Não é fácil criar música que tenha a intenção de manter tradições populares. Empresários não investem nesses trabalhos, as rádios não os executam e boa parte da nova geração, que pouco se vale do rádio para escutar música, em suas redes sociais ou dispositivos eletrônicos, tem acompanhado o que anda sendo feito no que a mídia convencionou chamar de sertanejo universitário.
Num contexto assim, é louvável que Luiz Salgado invista numa vertente que, antes de ser música, tem um papel social importante, que é o de não abrir mão de tradições. Elas compõem aquilo de que somos feitos. Negá-las é negligenciar um manancial poderoso e poético. Conhecer aquilo que é nossa substância não implica fechar os olhos para o que vem de fora, para o novo, para o outro.
“Quanto mais meus óio chora, mais o mar quebra na praia” é o mais recente (o quinto) CD de Luiz Salgado; o trabalho tem quinze faixas. Não há corte radical no CD se comparado aos demais já lançados por Luiz Salgado. Todavia, de modo mais intenso, o artista se mostra capaz de promover uma gostosa mistura entre elementos caipiras e sonoridades atuais.
Estão presentes no CD a religiosidade interiorana, o cerrado, o canto triste do sertanejo, a folia de reis, a temática social, a viola. Um dos grandes méritos de “Quanto mais meus óio chora, mais o mar quebra na praia” é ter conseguido fazer com que esses elementos não soem datados (de fato, não são), mas evidenciar que têm muito a dizer sobre o que somos.

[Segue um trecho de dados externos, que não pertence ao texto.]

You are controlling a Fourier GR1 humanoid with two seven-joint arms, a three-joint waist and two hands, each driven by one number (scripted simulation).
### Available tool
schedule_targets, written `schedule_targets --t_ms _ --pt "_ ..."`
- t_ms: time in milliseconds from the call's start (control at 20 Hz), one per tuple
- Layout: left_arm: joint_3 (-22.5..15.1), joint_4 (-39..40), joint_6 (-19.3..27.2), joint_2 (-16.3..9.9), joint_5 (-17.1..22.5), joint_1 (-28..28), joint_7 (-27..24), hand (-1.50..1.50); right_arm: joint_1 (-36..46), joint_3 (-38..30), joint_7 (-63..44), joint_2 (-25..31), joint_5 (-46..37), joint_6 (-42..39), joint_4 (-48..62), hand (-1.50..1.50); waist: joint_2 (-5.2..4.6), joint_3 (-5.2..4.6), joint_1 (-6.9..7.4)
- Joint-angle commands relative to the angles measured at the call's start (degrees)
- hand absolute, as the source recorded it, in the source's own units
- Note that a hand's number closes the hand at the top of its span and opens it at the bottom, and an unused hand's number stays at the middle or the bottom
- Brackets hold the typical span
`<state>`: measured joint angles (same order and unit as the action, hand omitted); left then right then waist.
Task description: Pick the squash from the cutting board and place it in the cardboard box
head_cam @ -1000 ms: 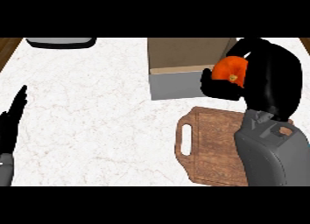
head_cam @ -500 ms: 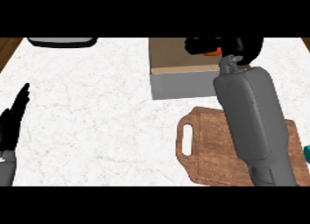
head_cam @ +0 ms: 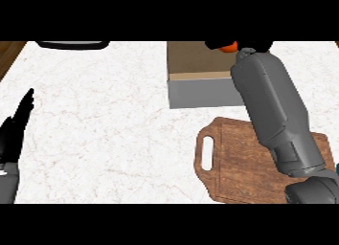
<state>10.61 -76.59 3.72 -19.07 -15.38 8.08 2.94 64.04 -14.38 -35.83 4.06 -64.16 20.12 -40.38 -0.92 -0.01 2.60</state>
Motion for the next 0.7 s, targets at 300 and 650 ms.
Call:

Em contrapartida, os robustos arranjos imprimem nas canções uma profunda sintonia com o que há de mais, digamos, urbano, contemporâneo. O trabalho é tradição; ao mesmo tempo, soa atual. Há mistura de gêneros, de influências, sem que o todo pareça saturado. Tradição sem ressentimento, modernidade sem concessões mercadológicas.
Nessa amálgama feita do que é antigo e do que é novo, o trabalho tem viola caipira e solo de guitarra. É um CD lírico, um cântico às tradições que abraça com bela alma musical os recursos atuais. Luiz Salgado está tradicional como sempre, atualizado como nunca.